Now, that doesn’t mean that air only leaks out when someone is blowing air into a building or pushing air out of the building. 

Wind actually is the main driver of pressure differences between the interior and the exterior, so when wind blows against one face of your house you get a positive pressure on that face that pushes into the building.

On the opposite face of the building you actually have a negative pressure which is sucking air out of the building. 

So with any slight breeze even, you begin to get a pressure difference between the inside and the outside of the building and you begin to leak air out of your house.

Also, in winter, when you turn the heating on, heat rises.  It builds up pressure in the upper rooms of a building and that draws in air at the bottom. 

So in the lower rooms in a building you’ll be drawing air in. 

You’ll have a lower pressure there, and again that produces a pressure difference even when there isn’t necessarily any wind blowing outside. 

Why should we make buildings air tight? 


The basic assumption is that air tightness is really only necessary for passive houses and that means it’s really hard work and not something that is applicable to an ordinary house. 

This is where air tightness is not well understood.

Air tightness and controlled ventilation losses account for 15 to 20 per cent of heat loss, so it’s a really significant amount of heat to lose from a building.

By reducing ventilation losses (air leakage through the fabric of the building) you actually end up with much better air quality.

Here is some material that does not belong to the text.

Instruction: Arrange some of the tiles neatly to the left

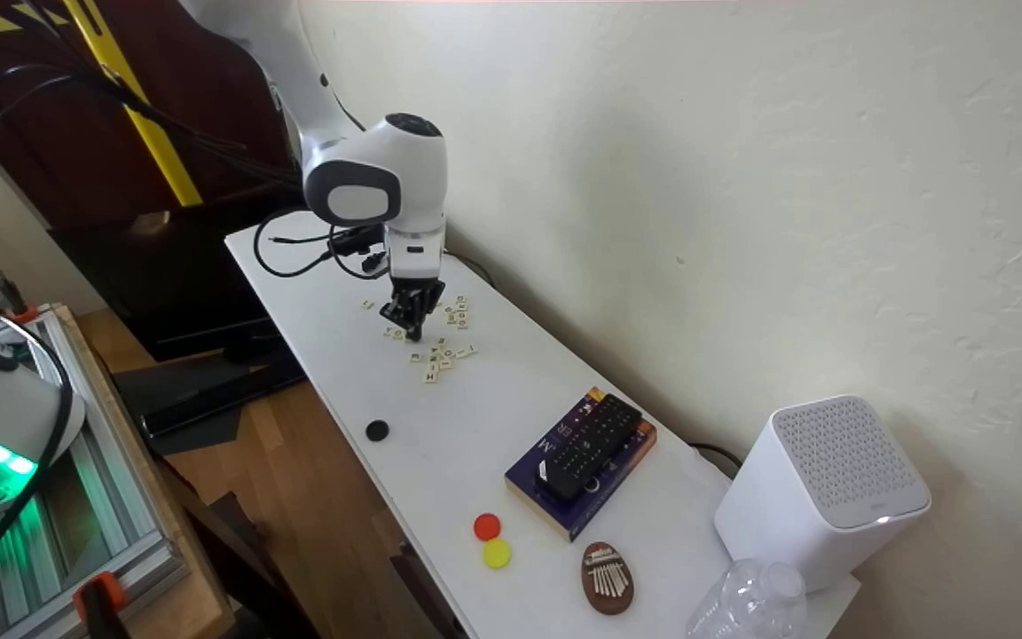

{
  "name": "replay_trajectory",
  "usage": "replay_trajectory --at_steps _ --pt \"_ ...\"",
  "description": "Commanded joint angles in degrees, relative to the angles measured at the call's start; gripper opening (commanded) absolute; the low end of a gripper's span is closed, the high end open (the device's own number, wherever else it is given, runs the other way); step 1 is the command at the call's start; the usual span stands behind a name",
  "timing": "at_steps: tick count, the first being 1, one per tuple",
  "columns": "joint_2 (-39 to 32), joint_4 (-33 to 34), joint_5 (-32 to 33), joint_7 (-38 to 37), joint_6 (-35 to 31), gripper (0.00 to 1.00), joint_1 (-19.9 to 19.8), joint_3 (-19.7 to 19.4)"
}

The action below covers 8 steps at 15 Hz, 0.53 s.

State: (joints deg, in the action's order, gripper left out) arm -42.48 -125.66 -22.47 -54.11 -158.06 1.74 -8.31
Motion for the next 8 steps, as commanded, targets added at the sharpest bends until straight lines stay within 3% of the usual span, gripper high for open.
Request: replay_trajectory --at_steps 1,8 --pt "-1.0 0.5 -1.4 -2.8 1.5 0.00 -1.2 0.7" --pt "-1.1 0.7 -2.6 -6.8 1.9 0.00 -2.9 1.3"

The warm, moist air that is in your building during the winter leaks through the walls, whether they are masonry or timber frame, it then condenses and increases moisture levels in the walls.

That can cause mould growth and damp, which again can affect the internal air quality. 

So by reducing that you do actually end up with much better air quality, which is counter to what most people expect when they think of a building that is very, very well air sealed. 

And also by reducing these draughts, you end up with much higher levels of comfort. 

You don’t get the draughts and the cool air down at ground level and the hot ceilings that you get during the winter with the heating on. 

You end up with a much more even temperature from floor to ceiling, so you avoid the cold feet and hot head issue that you often get in the winter. 

And the same happens in the summer.

By preventing draughts and air leakage in the summer you can keep your house cool on extremely hot days. 

So during a heatwave if it gets up to 30+ degrees outside, the last thing you want to do is open all the doors and windows because you actually then let all that heat into the building. 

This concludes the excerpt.